Given material.
———

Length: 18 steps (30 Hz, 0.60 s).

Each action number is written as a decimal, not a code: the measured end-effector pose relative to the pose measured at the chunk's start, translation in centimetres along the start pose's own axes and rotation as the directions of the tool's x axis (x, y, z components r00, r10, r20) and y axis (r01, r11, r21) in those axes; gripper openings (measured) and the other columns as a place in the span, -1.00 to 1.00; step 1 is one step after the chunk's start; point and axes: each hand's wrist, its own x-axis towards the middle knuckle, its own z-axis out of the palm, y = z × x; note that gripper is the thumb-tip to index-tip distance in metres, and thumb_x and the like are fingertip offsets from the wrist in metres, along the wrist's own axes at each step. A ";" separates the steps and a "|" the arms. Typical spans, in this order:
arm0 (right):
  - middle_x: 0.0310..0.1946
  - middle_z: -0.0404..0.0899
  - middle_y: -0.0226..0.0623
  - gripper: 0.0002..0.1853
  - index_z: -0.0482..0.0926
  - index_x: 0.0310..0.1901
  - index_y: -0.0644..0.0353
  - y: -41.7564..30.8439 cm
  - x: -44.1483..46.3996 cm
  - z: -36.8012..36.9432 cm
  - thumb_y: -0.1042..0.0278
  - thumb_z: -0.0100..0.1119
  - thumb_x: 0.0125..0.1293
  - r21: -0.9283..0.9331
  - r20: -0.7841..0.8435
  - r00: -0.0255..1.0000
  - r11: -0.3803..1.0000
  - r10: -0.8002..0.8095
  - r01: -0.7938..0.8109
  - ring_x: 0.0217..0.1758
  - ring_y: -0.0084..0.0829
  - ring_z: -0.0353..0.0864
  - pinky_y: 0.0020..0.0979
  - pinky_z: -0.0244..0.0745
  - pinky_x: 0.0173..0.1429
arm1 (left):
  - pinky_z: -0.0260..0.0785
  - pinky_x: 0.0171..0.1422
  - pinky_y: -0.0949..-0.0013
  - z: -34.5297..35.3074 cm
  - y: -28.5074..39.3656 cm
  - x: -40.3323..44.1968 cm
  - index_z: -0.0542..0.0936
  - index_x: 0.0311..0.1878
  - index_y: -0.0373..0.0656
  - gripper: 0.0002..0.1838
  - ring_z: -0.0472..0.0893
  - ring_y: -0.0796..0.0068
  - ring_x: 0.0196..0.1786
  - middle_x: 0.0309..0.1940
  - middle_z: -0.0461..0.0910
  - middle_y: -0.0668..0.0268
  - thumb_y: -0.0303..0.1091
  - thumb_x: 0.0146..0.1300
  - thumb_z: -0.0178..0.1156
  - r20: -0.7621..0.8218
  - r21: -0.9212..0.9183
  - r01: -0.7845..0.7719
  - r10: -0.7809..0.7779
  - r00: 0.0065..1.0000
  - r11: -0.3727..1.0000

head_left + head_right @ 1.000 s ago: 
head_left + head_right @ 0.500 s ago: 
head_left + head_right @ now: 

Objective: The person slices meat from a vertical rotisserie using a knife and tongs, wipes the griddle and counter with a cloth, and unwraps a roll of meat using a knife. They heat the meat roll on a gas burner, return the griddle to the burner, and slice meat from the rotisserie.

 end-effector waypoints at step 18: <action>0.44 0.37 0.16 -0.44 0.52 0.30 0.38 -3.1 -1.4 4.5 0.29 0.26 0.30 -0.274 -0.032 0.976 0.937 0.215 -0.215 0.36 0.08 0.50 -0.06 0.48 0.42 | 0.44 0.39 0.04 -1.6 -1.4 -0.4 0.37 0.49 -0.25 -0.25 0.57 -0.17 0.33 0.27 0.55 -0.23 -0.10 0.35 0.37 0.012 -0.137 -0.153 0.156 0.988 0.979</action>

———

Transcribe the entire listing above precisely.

Length: 18 steps (30 Hz, 0.60 s).

Each action number is written as a decimal, not a code: the measured end-effector pose relative to the pose measured at the chunk's start, translation in centimetres along the start pose's own axes and rotation as the directions of the tool's x axis (x, y, z components r00, r10, r20) and y axis (r01, r11, r21) in those axes; gripper openings (measured) and the other columns as a place in the span, -1.00 to 1.00; step 1 is one step after the chunk's start; point and axes: each hand's wrist, its own x-axis towards the middle knuckle, its own z-axis out of the palm, y = z × x; note that gripper is the thumb-tip to index-tip distance in metres, and thumb_x and the like are fingertip offsets from the wrist in metres, along the wrist's own axes at each step. A ";" separates the steps and a "|" the arms. Typical spans, in this order:
arm0 (right):
  - middle_x: 0.0310..0.1946
  - middle_z: -0.0404..0.0899
  - middle_y: -0.0226..0.0623
  - gripper: 0.0002..0.1853
  - index_z: -0.0482..0.0926
  - index_x: 0.0310..0.1901
  - index_y: -0.0644..0.0353
  - y: -41.7564..30.8439 cm
  - x: -44.1483..46.3996 cm
  - z: -36.8012..36.9432 cm
  - thumb_y: -0.1042..0.0278
  - thumb_z: -0.0100..0.1119
  - thumb_x: 0.0125..0.1293
  - r21: -0.9283..0.9331
  - r20: -0.7841..0.8435
  - r00: -0.0255..1.0000
  - r11: -0.3803..1.0000
  - r10: -0.8002..0.8095
  - r01: -0.7938..0.8109
  - ring_x: 0.0217..0.1758
  - ring_y: -0.0084..0.0829
  - ring_z: -0.0353..0.0864
  - pinky_y: 0.0020..0.0979
  - pinky_z: -0.0244..0.0745
  - pinky_x: 0.0173..0.1429
arm1 (left):
  - pinky_z: -0.0260..0.0785
  - pinky_x: 0.0171..0.1422
  - pinky_y: -0.0949..-0.0013
  - z: -34.5297..35.3074 cm
  - y: -28.5074..39.3656 cm
  - x: -40.3323..44.1968 cm
  - index_z: -0.0542..0.0936
  - index_x: 0.0311..0.1878
  - index_y: -0.0373..0.0656
  - gripper: 0.0002..0.1838
  - ring_z: -0.0472..0.0893
  - ring_y: -0.0796..0.0068
  - ring_x: 0.0196..0.1786
  - middle_x: 0.0309..0.1940
  - middle_z: -0.0461..0.0910
  - middle_y: -0.0668..0.0268
  - thumb_y: -0.0303..0.1091
  - thumb_x: 0.0146..0.1300
  - thumb_z: -0.0178..0.1156
  - r20: -0.7621..0.8218
  - r21: -0.9212..0.9183
  - r01: -0.7845..0.7719
  - r10: -0.7809..0.7779
  - r00: 0.0065..1.0000
  - r11: -0.3727..1.0000

head_left + head_right @ 1.000 s ago: 
head_left + head_right @ 0.500 s ago: 
head_left + head_right @ now: 

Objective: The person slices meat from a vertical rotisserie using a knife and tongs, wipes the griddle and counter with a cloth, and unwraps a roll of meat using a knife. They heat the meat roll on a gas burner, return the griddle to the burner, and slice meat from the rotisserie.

 end-effector waypoints at step 18: <action>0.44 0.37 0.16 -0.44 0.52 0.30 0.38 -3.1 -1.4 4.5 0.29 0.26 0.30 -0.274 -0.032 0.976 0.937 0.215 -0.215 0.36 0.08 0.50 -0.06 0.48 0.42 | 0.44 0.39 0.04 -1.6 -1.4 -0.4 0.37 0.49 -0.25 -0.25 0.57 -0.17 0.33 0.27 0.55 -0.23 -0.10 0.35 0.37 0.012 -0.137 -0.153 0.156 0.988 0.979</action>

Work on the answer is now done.